To gain control of these costhungry issues, we realised a PLM (Product Lifecycle Management) solution was required. Such systems provide management capabilities for product-related information and processes across the entire enterprise and beyond.”
Matching requirement with budget and resource
“Suretank needed a PLM solution that was affordable, scalable, easily set up and maintained – we could afford no expensive system administration – and easily rolled out to all global sites. It was also important that the PLM application could be easily integrated with a PDM application at a later date.
After a short evaluation process we selected the only solution we could find on the market that met our requirements – Autodesk PLM 360.

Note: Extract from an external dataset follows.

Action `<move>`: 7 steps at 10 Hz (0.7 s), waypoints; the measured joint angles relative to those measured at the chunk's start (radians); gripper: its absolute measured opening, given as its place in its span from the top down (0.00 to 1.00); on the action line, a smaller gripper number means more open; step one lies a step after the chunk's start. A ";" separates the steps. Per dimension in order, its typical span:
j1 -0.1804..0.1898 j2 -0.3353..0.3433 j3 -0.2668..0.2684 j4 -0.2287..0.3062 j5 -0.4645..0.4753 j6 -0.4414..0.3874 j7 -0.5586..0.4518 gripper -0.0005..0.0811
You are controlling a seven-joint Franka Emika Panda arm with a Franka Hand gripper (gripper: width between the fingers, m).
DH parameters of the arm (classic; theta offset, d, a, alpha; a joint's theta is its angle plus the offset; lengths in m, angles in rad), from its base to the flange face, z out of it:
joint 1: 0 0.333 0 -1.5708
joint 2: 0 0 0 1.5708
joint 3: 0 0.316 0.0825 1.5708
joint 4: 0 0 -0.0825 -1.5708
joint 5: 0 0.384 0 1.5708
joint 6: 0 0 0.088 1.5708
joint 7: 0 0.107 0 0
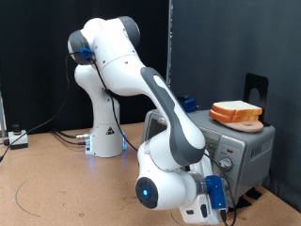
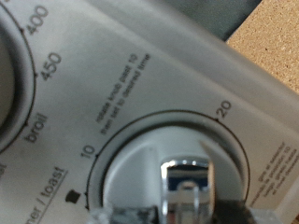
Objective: Make a piece of toast with the oven
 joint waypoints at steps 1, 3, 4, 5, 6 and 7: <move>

“It is affordable. It allows us to employ a ‘PLM first strategy’. It is scalable, and its cloud infrastructure means that it requires no system maintenance. It is available immediately and can be easily rolled out to all global Suretank sites. Furthermore, when we were evaluating PLM 360, Autodesk provided us with a fully functioning PLM system within hours of requesting it for a three month trial free of charge. This allowed Suretank to practically consider its investment at no risk and no cost.

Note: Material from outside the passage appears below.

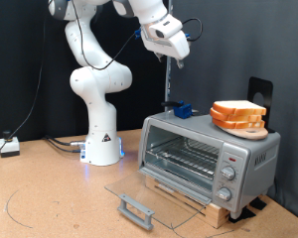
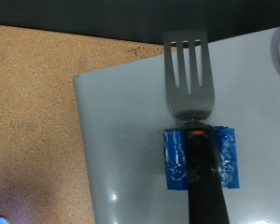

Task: Make a piece of toast with the oven

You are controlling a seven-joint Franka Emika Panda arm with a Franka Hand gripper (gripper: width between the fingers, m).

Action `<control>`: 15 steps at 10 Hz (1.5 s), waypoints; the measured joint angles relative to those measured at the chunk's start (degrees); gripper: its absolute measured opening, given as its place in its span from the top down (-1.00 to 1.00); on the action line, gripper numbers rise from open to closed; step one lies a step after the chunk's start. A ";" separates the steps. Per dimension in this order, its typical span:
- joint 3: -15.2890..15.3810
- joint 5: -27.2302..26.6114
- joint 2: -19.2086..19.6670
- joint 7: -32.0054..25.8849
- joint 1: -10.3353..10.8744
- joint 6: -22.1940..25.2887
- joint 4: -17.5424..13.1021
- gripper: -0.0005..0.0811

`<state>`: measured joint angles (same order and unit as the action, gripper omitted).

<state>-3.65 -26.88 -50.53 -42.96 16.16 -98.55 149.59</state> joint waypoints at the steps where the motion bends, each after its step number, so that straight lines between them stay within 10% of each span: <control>1: 0.00 0.00 -0.21 0.13 0.00 0.00 0.44 -0.99; 15: 8.11 -1.78 15.61 -5.51 2.98 -23.85 9.37 -0.99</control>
<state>4.47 -28.67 -34.92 -48.47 19.14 -122.39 158.96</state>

Suretank is at the beginning of its PLM implementation – a process which will be managed in its entirety by just two of our mechanical engineers.
“As a cloud-based system, PLM 360 functionality is deployed through modular ‘apps’ which we can select for implementation as we need them.
In February 2013 we went live with our first app – a problem reporting tool that allows users at all Suretank sites to report issues that need to be resolved. Later we’ll use this information to automatically spawn NCRs, ECOs, Tasks, and Audits – all within PLM 360.
In March we plan to introduce apps that will manage customer product configurations right through the contract lifecycle with integrated change management. This will ensure that we’re always meeting our customer’s most up-to-date requirements.
We’ve got a PLM roadmap in place for the next six months. Beyond that we’re going to develop the application depending on business needs. We’re confident that once we start getting the rest of Suretank using PLM 360 they’ll be as excited about it as we are.”